What the exercise asks: In this material, which lines include the string "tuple"? Show them.

Record set:

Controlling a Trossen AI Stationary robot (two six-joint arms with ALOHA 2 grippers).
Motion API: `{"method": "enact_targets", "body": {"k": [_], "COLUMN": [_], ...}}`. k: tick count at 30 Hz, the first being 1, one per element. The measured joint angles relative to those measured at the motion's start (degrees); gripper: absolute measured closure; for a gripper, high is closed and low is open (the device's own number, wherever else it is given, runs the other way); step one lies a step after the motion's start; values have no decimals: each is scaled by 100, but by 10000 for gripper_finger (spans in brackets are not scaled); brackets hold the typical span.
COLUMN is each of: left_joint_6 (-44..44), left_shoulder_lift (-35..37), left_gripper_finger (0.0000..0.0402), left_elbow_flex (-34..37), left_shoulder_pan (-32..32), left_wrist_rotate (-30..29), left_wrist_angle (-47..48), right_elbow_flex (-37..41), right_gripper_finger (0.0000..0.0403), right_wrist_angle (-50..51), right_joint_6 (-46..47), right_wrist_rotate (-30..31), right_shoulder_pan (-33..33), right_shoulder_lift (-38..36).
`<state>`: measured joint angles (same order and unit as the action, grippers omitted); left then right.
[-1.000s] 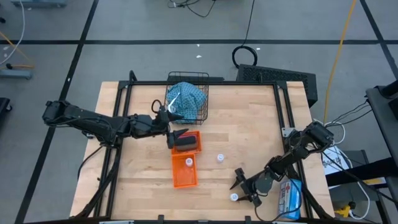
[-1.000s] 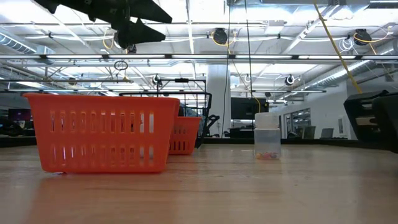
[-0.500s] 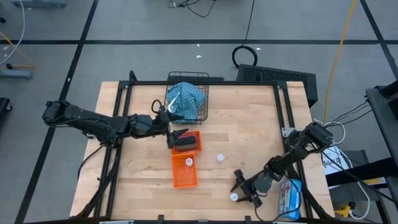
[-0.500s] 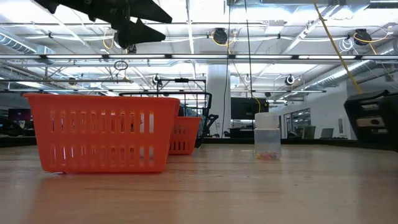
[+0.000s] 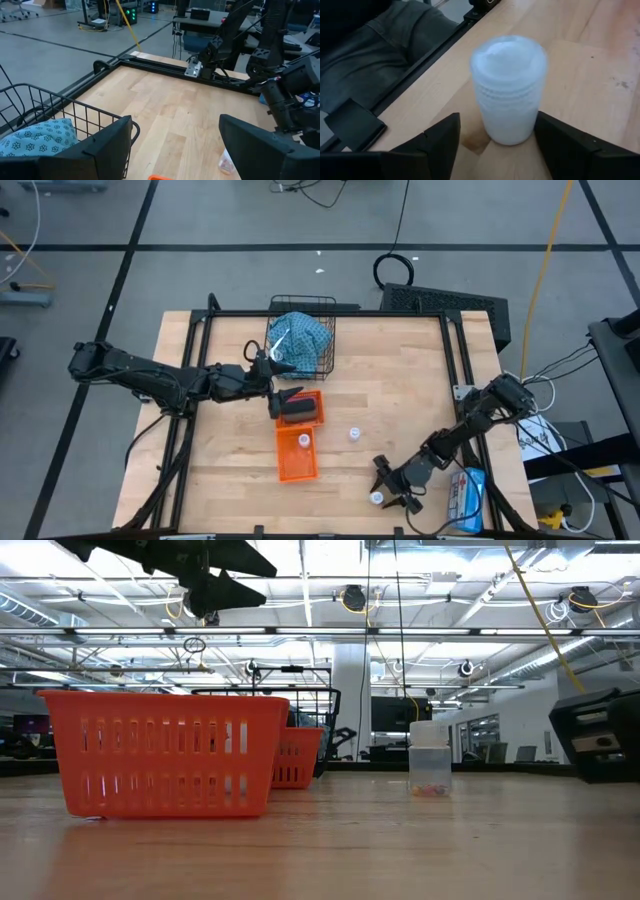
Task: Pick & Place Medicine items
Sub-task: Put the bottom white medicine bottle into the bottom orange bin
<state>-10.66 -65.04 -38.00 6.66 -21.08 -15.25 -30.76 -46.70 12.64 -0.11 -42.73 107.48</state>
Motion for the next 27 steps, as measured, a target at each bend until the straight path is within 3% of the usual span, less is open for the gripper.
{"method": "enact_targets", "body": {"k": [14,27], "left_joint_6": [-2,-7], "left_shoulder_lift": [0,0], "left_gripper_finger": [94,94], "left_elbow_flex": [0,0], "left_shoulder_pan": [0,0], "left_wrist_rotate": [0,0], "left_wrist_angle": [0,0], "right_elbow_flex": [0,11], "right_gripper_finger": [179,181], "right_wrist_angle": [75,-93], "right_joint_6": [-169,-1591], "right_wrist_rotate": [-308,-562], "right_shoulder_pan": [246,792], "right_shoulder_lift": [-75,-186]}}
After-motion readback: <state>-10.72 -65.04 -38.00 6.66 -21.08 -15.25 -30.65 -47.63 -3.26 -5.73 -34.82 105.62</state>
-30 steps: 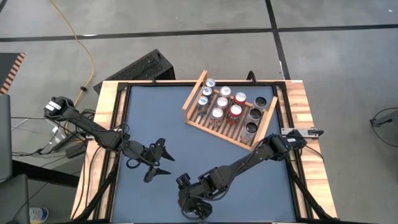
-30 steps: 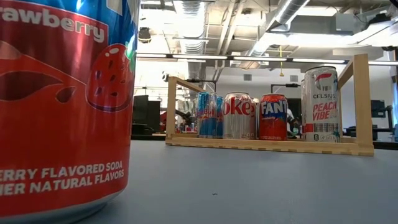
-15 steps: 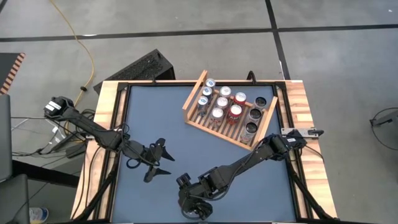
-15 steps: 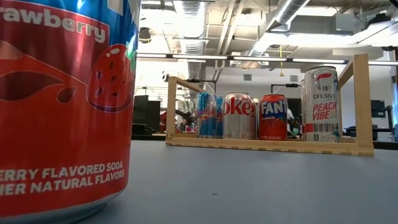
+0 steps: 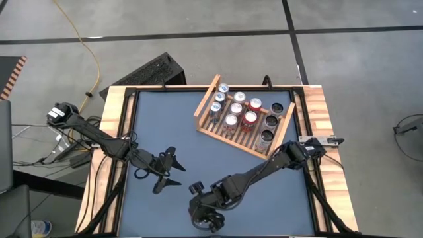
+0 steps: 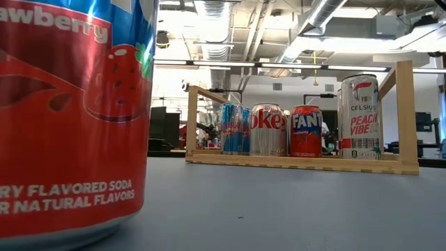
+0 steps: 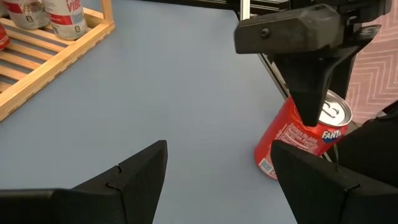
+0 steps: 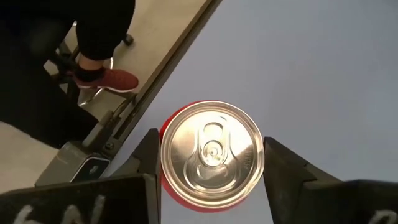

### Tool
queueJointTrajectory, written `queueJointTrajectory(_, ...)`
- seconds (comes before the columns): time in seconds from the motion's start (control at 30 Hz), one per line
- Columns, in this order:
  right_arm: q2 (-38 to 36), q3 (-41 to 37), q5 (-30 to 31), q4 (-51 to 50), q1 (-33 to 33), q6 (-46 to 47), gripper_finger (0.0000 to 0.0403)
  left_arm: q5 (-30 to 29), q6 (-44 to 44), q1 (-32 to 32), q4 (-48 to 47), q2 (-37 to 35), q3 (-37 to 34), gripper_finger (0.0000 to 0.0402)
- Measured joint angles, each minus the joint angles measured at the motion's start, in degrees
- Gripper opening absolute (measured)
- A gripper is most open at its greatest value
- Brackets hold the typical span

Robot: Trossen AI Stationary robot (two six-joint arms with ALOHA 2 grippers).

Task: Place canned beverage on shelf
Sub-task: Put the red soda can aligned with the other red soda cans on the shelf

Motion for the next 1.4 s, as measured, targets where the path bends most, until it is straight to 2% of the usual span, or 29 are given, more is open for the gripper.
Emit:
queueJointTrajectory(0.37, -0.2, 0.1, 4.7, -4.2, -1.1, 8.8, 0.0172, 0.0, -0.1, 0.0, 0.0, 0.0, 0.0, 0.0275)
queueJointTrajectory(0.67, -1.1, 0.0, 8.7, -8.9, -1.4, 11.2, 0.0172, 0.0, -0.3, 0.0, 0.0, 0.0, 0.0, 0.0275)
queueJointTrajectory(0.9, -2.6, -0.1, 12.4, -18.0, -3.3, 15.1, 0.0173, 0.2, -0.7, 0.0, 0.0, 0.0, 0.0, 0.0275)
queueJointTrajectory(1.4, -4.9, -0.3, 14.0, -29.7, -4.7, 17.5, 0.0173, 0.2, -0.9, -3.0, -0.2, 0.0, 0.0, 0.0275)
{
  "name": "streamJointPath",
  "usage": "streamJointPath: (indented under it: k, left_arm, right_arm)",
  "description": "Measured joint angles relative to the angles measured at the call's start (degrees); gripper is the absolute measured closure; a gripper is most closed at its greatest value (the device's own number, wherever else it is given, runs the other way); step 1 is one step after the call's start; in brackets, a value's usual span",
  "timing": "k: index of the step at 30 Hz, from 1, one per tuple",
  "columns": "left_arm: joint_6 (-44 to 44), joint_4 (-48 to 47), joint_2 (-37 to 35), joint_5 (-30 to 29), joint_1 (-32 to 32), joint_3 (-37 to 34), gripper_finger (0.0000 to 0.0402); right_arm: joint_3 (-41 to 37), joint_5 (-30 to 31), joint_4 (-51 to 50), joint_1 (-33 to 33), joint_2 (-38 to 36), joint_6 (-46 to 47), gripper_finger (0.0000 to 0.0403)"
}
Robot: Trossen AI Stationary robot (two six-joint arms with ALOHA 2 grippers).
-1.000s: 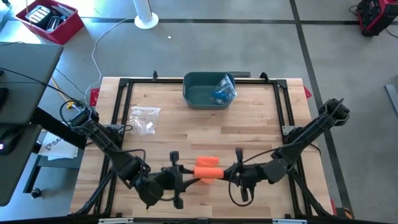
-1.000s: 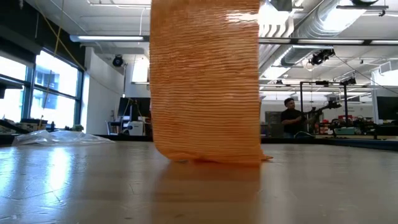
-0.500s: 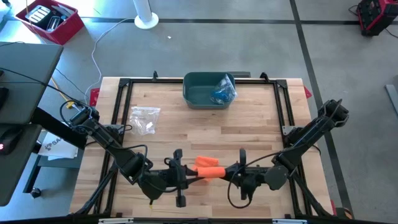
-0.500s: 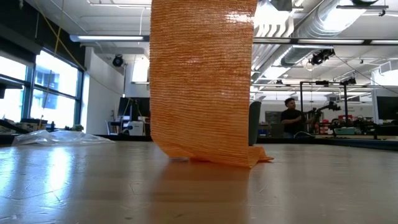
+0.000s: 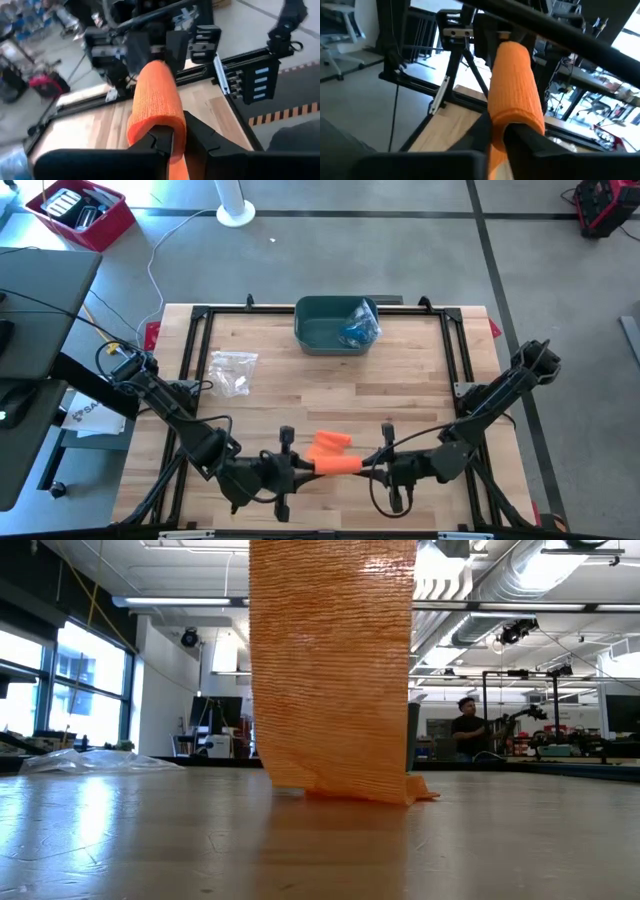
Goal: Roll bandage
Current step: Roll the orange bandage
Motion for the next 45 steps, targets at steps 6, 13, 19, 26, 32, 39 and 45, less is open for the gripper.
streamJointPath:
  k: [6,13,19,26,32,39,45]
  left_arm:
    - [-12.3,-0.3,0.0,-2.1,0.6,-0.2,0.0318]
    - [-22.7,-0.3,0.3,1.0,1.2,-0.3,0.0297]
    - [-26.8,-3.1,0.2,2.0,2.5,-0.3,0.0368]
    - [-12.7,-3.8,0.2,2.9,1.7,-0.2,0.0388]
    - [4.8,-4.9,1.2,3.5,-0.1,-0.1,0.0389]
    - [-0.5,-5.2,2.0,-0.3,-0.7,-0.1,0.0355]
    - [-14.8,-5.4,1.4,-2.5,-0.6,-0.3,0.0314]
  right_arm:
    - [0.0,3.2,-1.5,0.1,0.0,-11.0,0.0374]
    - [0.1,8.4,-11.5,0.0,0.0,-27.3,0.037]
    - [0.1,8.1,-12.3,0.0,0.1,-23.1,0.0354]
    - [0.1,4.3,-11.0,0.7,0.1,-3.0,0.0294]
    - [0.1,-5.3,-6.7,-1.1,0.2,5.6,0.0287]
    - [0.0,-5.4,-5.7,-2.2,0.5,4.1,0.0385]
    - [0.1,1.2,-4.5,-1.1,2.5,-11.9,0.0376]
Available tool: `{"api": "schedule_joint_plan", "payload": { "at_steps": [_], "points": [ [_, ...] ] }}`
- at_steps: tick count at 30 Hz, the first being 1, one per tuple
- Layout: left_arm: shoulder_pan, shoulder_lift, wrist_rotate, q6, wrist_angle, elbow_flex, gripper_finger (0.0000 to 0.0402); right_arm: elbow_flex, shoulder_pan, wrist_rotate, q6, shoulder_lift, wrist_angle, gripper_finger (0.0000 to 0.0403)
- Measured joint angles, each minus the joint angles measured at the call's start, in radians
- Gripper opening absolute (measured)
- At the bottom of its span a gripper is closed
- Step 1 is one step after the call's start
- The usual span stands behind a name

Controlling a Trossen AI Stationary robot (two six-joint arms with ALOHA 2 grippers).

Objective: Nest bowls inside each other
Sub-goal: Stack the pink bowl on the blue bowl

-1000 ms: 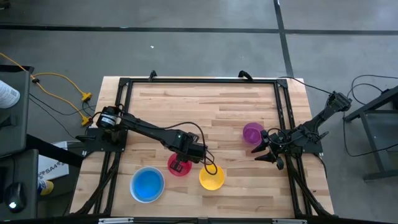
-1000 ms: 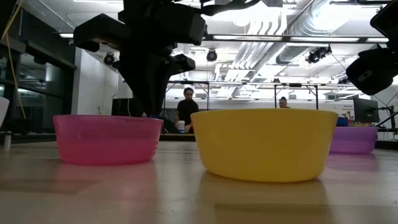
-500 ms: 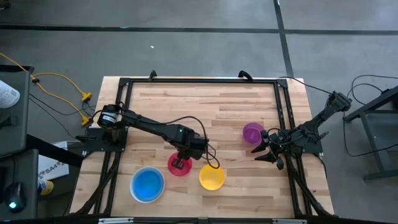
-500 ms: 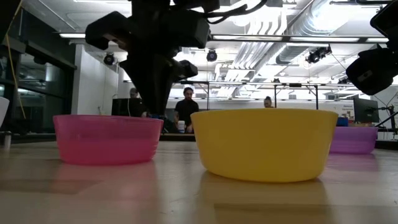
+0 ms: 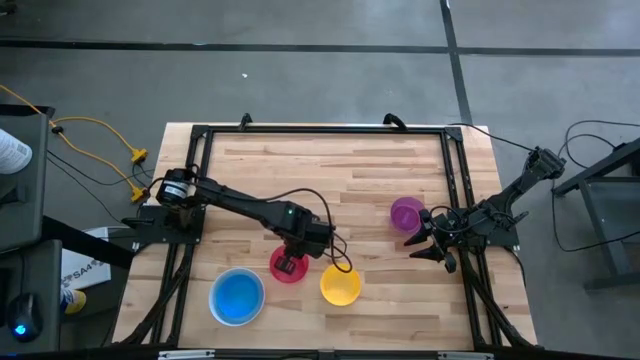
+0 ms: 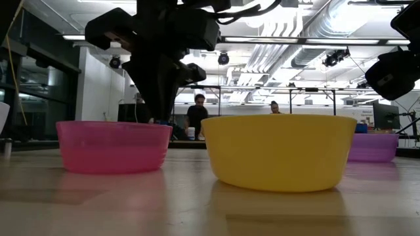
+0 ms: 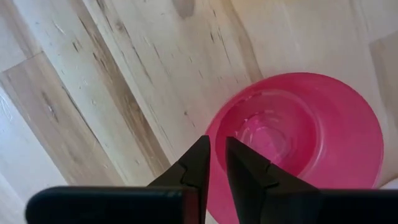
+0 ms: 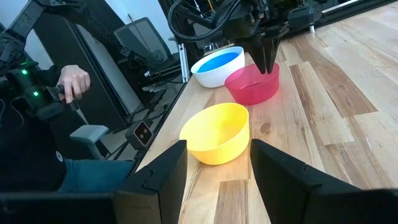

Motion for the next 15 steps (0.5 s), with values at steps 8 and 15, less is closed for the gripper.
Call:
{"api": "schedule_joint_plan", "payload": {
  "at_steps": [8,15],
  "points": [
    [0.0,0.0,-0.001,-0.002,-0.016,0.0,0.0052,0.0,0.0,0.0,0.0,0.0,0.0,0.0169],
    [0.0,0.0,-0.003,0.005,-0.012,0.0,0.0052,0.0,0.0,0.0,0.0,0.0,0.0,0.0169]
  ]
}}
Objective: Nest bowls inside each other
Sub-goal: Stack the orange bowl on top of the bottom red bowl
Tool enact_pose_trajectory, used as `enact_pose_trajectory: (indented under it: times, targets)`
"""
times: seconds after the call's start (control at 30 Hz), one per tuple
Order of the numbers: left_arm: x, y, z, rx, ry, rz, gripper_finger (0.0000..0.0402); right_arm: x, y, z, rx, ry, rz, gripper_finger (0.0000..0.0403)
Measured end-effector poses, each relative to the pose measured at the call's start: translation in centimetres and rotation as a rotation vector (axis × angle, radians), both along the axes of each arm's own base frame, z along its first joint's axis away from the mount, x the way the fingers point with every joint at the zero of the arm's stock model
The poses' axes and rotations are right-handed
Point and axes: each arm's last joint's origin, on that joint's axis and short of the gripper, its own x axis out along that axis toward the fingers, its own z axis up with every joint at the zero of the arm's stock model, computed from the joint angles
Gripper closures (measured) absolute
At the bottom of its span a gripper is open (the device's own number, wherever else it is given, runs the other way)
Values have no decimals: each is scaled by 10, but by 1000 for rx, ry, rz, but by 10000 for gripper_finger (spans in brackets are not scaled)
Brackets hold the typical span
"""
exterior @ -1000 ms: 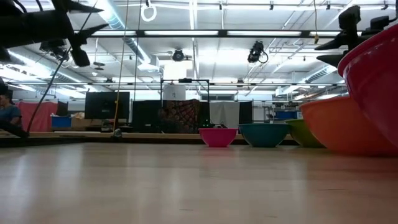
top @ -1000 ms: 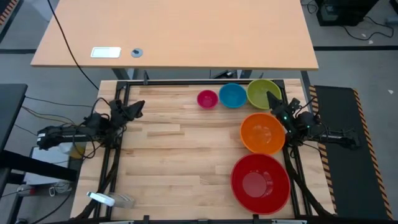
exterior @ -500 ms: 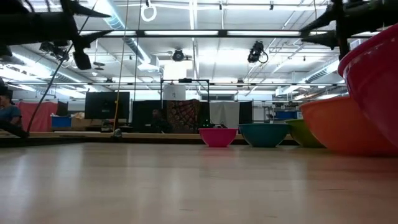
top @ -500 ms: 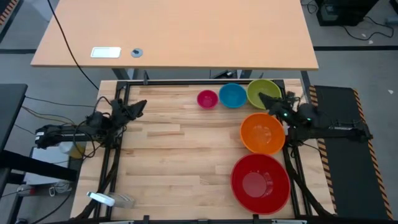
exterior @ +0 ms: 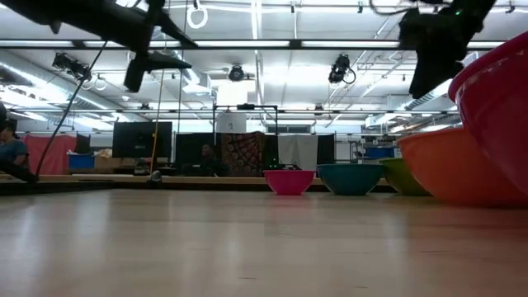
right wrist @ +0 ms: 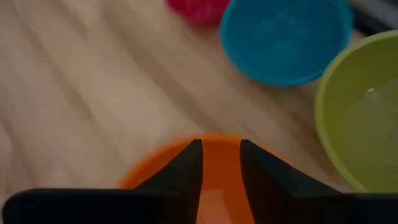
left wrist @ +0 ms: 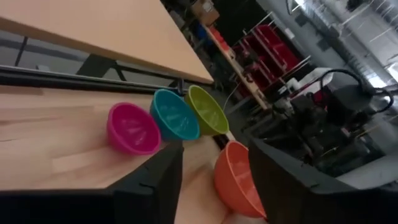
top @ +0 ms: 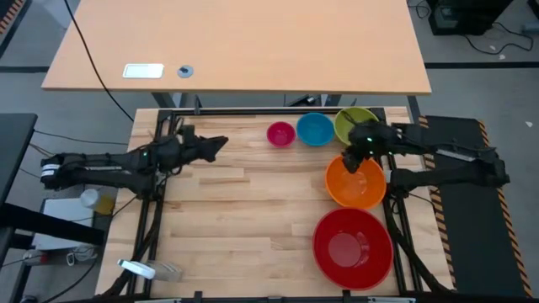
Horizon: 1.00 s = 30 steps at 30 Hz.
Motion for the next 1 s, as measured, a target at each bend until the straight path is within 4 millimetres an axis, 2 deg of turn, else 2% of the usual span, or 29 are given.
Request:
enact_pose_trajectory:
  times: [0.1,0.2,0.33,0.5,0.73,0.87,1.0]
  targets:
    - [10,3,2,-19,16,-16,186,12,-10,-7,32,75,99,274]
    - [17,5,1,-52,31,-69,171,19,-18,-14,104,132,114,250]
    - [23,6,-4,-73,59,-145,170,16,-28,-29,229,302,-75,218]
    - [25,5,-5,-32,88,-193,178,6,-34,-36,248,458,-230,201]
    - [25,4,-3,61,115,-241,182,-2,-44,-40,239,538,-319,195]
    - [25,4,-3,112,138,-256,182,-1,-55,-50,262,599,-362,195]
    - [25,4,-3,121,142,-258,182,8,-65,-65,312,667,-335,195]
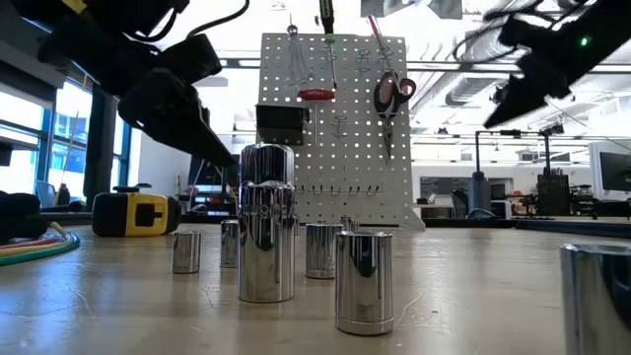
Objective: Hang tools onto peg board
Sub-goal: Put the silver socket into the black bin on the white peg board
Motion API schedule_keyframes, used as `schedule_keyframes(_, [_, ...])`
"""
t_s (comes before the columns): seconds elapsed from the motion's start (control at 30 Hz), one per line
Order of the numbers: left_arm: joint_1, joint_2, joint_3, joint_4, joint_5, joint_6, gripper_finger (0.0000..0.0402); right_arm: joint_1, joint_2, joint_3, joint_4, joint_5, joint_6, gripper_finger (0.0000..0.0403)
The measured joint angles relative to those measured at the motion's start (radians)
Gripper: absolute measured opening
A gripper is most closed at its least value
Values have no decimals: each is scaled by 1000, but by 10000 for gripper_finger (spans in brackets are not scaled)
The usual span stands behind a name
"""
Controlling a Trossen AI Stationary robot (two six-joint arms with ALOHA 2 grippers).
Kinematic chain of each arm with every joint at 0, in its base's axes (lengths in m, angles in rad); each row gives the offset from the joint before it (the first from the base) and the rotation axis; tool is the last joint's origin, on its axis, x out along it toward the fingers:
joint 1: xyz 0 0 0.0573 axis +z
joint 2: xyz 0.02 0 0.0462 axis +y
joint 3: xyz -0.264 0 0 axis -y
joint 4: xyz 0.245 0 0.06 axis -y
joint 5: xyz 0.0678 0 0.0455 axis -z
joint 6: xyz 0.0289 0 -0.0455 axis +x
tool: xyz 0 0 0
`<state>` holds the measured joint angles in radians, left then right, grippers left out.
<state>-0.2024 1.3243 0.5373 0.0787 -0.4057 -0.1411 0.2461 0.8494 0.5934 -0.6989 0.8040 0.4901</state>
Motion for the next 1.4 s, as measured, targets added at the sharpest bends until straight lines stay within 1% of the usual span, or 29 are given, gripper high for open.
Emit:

Result:
  "timing": "k: index of the step at 30 Hz, from 1, one per tuple",
- at_steps: tick count at 30 Hz, the first being 1, one per tuple
times: seconds after the call's start (control at 30 Hz), one per tuple

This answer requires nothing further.